# About this task
Working through the lines below, return each one that holds "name".

--- START ---

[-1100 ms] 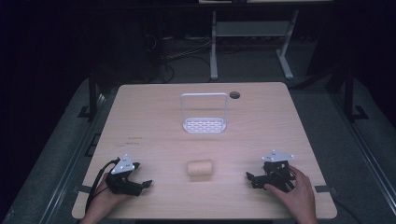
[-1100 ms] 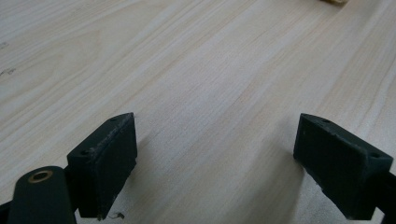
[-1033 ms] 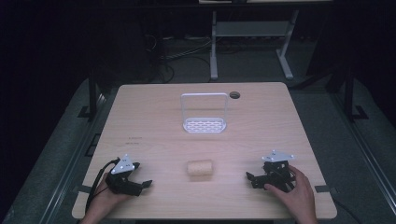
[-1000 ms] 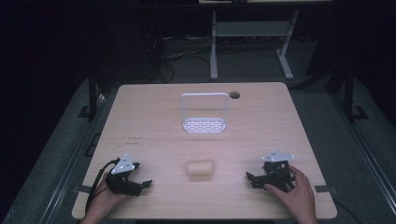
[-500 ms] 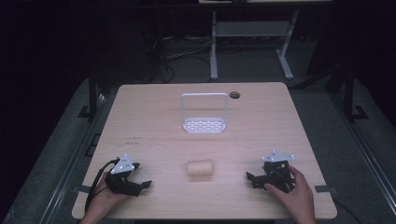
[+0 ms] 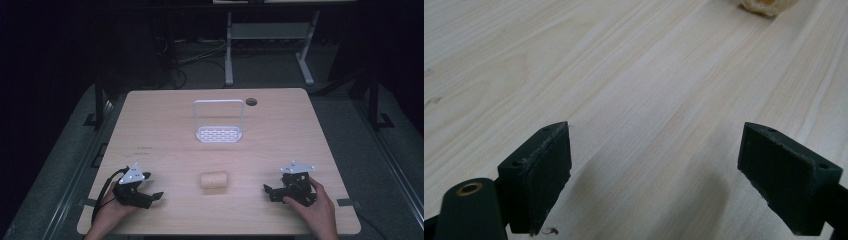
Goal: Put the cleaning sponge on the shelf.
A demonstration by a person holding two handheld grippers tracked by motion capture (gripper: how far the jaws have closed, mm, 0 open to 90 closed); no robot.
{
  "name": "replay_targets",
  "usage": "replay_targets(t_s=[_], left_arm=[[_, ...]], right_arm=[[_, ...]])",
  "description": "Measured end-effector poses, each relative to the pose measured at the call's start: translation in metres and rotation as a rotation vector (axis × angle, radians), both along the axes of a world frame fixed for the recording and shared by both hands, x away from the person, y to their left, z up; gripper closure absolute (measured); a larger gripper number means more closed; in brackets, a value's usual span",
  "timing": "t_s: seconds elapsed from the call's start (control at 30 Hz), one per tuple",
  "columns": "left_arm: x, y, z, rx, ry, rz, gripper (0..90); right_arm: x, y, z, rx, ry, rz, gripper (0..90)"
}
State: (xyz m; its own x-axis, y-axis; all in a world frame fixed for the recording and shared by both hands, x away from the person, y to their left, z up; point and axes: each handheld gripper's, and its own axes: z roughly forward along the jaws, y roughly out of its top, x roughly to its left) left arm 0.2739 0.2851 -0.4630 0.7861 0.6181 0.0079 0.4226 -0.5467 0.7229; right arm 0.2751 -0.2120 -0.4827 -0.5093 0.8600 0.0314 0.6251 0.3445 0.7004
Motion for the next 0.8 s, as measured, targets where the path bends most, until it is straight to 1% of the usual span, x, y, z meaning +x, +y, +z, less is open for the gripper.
replay_targets(t_s=[0.17,0.27,0.3,0.5,0.57,0.63,0.67,0.77,0.8], left_arm=[[0.001,-0.004,0.004,-0.013,-0.001,-0.019,13.6],[0.001,-0.006,0.006,-0.014,-0.003,-0.030,13.6],[0.002,-0.008,0.007,-0.022,-0.001,-0.033,13.6],[0.004,-0.012,0.011,-0.014,-0.008,-0.055,13.7],[0.005,-0.015,0.012,-0.021,-0.008,-0.059,13.7],[0.006,-0.016,0.013,-0.014,-0.011,-0.067,13.7],[0.006,-0.017,0.013,-0.019,-0.010,-0.067,13.7],[0.007,-0.020,0.015,-0.011,-0.013,-0.083,13.7],[0.007,-0.021,0.015,-0.021,-0.012,-0.082,13.7]], right_arm=[[0.000,0.000,0.000,0.000,0.000,0.000,0.9],[0.000,0.000,0.000,0.000,0.000,0.000,1.0],[0.000,0.000,0.000,0.000,0.000,0.000,1.0],[0.000,0.000,0.000,0.000,0.000,0.000,1.0],[0.000,0.000,0.000,-0.002,0.000,0.001,0.9],[0.000,0.000,0.000,-0.001,0.000,0.001,0.9],[0.000,0.000,0.000,-0.001,0.000,0.001,0.9],[0.000,0.000,0.000,-0.001,0.000,0.001,0.9],[0.000,0.000,0.000,-0.001,0.000,0.001,0.9]])
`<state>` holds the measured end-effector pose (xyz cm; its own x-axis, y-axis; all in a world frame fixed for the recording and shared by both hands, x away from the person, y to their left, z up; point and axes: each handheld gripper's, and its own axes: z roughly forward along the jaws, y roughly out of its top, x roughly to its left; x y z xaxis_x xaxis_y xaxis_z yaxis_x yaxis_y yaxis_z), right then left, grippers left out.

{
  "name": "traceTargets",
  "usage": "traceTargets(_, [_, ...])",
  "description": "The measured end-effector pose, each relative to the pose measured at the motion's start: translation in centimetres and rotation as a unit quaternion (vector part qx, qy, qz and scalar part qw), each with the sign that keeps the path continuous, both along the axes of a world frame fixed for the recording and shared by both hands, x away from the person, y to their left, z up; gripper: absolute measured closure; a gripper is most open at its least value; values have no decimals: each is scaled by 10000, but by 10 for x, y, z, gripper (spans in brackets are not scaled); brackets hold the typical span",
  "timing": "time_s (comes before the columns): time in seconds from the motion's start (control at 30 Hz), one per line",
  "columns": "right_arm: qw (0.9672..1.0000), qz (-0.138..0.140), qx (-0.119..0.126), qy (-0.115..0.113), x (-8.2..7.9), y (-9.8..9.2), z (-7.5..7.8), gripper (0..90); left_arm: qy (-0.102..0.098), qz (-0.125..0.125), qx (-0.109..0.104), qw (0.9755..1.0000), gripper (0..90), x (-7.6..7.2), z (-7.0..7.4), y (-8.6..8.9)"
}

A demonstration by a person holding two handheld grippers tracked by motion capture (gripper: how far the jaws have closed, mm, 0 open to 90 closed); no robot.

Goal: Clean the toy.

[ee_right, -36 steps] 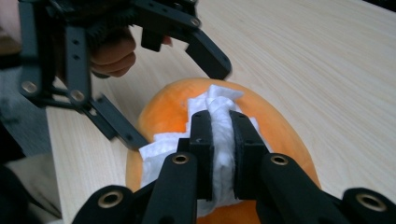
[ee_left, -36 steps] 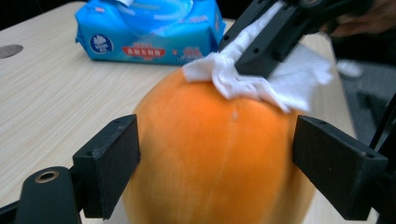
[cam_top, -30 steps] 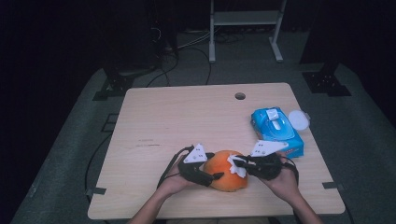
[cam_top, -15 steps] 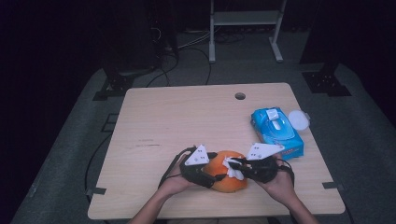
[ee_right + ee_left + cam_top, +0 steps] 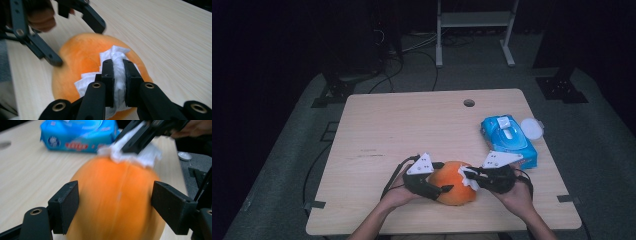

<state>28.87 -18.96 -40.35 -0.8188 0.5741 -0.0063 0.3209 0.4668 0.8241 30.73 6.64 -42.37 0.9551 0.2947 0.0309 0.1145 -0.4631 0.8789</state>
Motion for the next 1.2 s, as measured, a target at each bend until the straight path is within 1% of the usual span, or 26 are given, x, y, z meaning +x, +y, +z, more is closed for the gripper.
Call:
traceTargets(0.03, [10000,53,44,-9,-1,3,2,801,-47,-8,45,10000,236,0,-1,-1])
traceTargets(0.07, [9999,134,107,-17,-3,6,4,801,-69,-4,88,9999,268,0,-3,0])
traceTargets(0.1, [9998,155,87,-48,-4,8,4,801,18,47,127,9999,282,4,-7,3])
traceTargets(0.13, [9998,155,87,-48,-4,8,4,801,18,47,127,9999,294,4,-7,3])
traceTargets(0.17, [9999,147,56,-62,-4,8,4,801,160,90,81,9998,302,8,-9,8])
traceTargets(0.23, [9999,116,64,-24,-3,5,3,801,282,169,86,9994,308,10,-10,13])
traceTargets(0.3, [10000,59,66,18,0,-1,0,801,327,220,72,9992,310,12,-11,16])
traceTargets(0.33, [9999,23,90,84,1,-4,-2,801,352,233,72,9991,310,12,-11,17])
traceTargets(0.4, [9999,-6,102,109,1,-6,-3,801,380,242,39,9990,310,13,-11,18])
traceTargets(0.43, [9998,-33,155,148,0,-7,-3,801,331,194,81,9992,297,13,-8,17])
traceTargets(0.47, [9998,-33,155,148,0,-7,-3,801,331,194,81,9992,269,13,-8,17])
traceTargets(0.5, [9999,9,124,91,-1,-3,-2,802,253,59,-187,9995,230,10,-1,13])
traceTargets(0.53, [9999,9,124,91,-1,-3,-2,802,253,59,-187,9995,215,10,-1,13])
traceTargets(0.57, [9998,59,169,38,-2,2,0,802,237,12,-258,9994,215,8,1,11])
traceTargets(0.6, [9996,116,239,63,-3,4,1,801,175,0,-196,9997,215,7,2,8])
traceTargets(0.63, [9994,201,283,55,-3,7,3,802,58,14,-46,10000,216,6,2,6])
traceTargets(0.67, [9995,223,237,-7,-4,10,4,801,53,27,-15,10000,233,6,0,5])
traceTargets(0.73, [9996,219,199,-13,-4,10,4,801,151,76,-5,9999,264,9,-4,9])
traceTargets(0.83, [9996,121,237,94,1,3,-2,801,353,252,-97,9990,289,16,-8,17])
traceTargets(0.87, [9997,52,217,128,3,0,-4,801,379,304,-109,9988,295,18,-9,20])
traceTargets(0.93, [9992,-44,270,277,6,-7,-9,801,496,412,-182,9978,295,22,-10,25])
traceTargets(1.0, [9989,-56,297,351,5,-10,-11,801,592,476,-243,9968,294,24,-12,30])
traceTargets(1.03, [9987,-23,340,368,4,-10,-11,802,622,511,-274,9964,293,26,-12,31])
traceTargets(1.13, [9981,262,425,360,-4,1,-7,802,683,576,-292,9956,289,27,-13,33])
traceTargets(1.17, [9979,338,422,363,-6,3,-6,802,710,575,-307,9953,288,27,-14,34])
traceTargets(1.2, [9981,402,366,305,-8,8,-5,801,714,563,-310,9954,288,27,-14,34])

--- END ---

# Worked solution
  "name": "replay_targets",
  "name": "traceTargets",

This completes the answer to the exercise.